Halting Imports & Banning Ethanol

Halting Imports & Banning Ethanol

Halting Imports & Banning Ethanol plus Food Forethought. I’m Greg Martin with today’s Northwest Report.

The New Hampshire House has passed a bill that would ban the sale of corn-based ethanol in the state on the grounds that this was how the state could send a message that the ethanol mandate raises prices on our gas and is a windfall profit for the corn growers and the big agri-farms in the Midwest. Matt Hartwig with the Renewable Fuels Association sees it differently.

HARTWIG: I think the State House, the House of Representatives there in New Hampshire may be a little bit misinformed as to the role of ethanol in the fuel market. Ethanol in fact is the only thing that is putting any downward pressure on the price of gasoline and on the price of oil. If you look at it today a gallon of ethanol is less than a gallon of gasoline on the wholesale market. SO when you are blending 10% ethanol you’re seeing a savings of anywhere between a nickel and a dime

Late Tuesday, the U.S Food and Drug Administration said it will halt imports of dairy products and produce from the area of Japan where a nuclear reactor is leaking radiation. Those foods will be detained at entry and will not be sold to the public. Other foods imported from Japan, including seafood, still will be sold to the public but screened first for radiation. Japanese foods make up less than 4 percent of all U.S. imports, and the FDA said it expects no risk to the U.S. food supply from radiation.

Now with today’s Food Forethought, here’s Lacy Gray.

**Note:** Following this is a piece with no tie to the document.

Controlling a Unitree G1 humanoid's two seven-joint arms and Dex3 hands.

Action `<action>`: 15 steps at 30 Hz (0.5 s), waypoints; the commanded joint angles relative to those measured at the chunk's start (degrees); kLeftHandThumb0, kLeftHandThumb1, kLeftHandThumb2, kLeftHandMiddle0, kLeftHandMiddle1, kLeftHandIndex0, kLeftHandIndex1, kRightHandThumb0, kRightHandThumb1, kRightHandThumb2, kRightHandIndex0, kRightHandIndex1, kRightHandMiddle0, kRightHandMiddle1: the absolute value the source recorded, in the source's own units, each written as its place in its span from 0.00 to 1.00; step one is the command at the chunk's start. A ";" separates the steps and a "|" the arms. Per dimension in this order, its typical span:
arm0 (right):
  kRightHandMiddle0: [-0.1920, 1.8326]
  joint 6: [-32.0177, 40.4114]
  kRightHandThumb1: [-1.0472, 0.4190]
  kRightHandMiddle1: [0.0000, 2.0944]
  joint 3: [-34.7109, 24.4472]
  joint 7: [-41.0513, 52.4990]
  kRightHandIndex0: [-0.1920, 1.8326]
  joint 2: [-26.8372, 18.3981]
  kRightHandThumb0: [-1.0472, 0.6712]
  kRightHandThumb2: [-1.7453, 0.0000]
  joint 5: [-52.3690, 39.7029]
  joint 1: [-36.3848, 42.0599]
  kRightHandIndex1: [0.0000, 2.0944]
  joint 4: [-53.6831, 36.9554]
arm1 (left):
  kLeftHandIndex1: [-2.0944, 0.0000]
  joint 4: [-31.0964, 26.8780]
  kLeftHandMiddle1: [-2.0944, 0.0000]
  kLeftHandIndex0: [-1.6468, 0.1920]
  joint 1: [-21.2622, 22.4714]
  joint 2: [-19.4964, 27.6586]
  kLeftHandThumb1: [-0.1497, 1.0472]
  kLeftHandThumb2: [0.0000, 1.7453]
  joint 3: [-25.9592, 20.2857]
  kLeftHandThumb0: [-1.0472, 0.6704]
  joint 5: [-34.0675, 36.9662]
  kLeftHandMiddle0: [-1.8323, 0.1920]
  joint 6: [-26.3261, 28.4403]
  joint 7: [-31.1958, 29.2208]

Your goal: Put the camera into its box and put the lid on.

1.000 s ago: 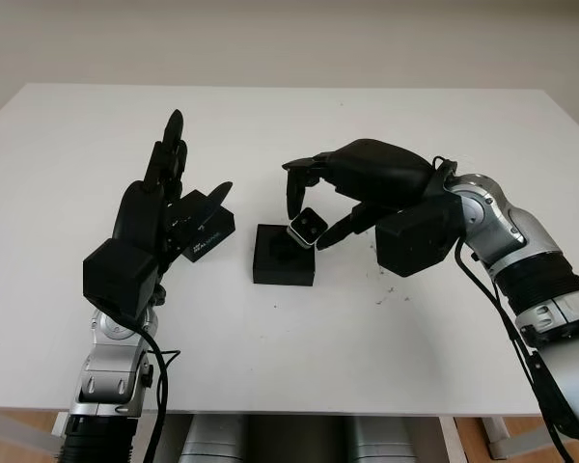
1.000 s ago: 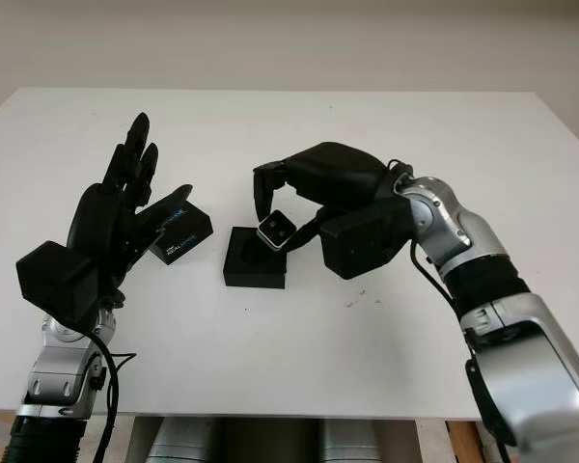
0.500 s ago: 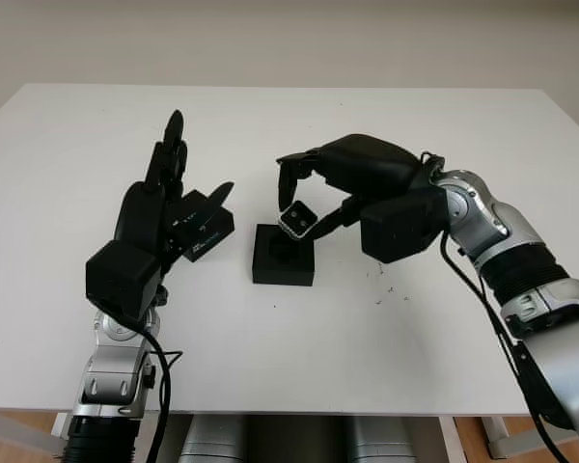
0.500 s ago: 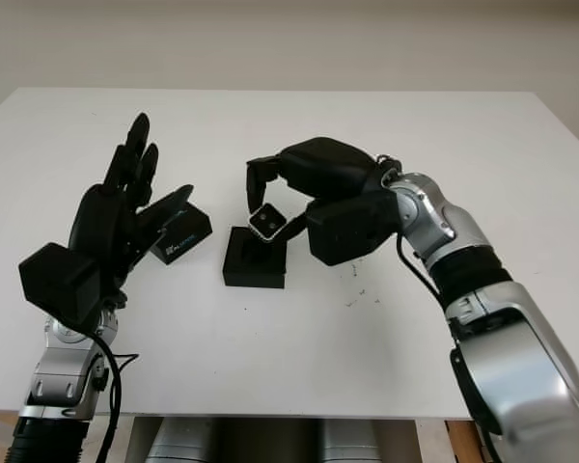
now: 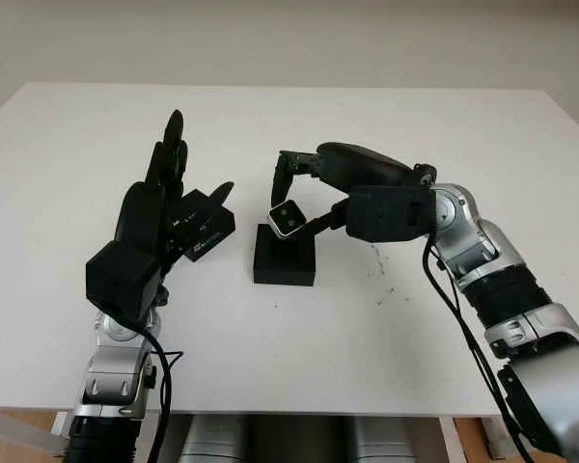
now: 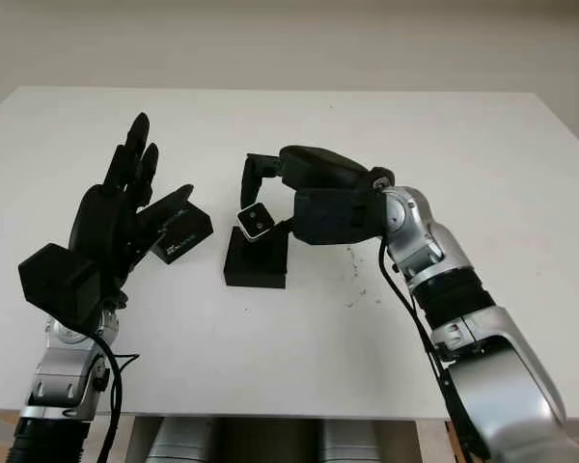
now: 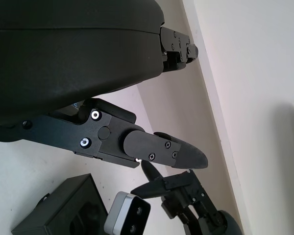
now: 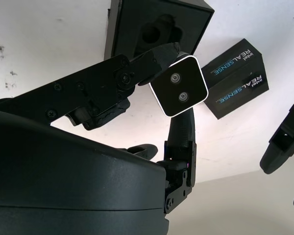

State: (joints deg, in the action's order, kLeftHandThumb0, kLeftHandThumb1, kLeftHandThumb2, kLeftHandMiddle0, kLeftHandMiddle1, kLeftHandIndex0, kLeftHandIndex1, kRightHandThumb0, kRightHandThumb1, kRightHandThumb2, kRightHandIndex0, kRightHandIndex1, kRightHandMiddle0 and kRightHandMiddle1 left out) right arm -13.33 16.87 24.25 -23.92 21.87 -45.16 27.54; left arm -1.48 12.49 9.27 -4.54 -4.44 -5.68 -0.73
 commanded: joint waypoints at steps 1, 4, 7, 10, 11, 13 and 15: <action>0.25 1.57 0.06 0.75 -1.06 -0.45 0.30 0.46 0.39 0.97 -0.52 1.07 0.04 -2.69 | 0.98 -1.36 0.97 0.90 -0.68 -0.20 1.00 0.07 0.34 0.28 -0.20 0.89 -0.18 0.20; 0.24 4.57 0.06 0.76 -1.46 -0.70 0.30 0.93 0.39 0.97 -0.58 2.79 0.03 -5.83 | 0.98 -1.77 0.98 0.90 -0.89 -0.40 1.00 0.07 0.44 0.28 -0.13 0.89 0.15 0.16; 0.24 7.67 0.06 0.78 -1.92 -2.26 0.30 2.03 0.38 0.97 -0.25 5.11 0.03 -8.82 | 0.98 -2.01 0.98 0.90 -1.08 -0.71 1.00 0.07 0.48 0.28 0.22 0.89 0.24 0.09; 0.23 10.17 0.06 0.79 -2.11 -3.59 0.30 2.71 0.38 0.97 -0.09 7.22 0.03 -11.45 | 0.98 -2.28 0.97 0.90 -1.26 -1.01 1.00 0.07 0.53 0.28 0.22 0.89 0.57 0.28; 0.23 10.40 0.06 0.80 -2.22 -4.06 0.30 2.87 0.39 0.97 -0.20 7.87 0.03 -11.98 | 0.98 -2.29 0.97 0.90 -1.31 -1.06 1.00 0.07 0.52 0.28 0.27 0.89 0.57 0.29; 0.23 10.52 0.06 0.80 -2.31 -4.85 0.30 2.90 0.39 0.97 -0.18 8.98 0.04 -12.82 | 0.98 -2.38 0.97 0.90 -1.41 -1.18 1.00 0.07 0.52 0.28 0.38 0.89 0.60 0.21; 0.22 10.64 0.06 0.80 -2.34 -5.58 0.31 2.81 0.39 0.97 0.11 9.89 0.04 -13.52 | 0.98 -2.51 0.98 0.90 -1.51 -1.22 1.00 0.07 0.52 0.28 0.42 0.90 0.65 0.13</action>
State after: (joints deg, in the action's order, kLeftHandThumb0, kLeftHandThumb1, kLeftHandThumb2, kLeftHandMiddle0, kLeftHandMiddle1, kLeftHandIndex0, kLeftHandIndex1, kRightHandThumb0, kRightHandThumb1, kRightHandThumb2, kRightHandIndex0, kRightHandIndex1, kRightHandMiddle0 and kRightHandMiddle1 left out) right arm -2.96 15.29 19.32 -21.33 22.00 -35.80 15.41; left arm -2.57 11.36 8.19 -4.05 -4.27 -5.13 -0.70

Eminent domain, the act of taking private property for the public good, with or without the permission of the owner, generally with just compensation, is something most private property owners will never have to face, and thank goodness for that. On occasion eminent domain can be definite necessity, as in the case of schools, hospitals, fire stations and other public good purposes, but more and more often this law is being misused and abused under highly questionable validity and impropriety where it benefits specific individuals rather than the public. Private property owners that fall victim to this more often than not are farmers and ranchers; as is currently happening now in Idaho where two bills are currently being considered by the legislature that would ban the use of eminent domain for the taking of private property for the sole use of recreational purposes. The current trend of using an expansive and twisted version of eminent domain for personal gain needs to stop. In fact, perhaps the very concept of eminent domain needs to be reevaluated since it so obviously contradicts the very principle of property rights.

Thanks Lacy. That’s today’s Northwest Report. I’m Greg Martin on the Ag Information Network.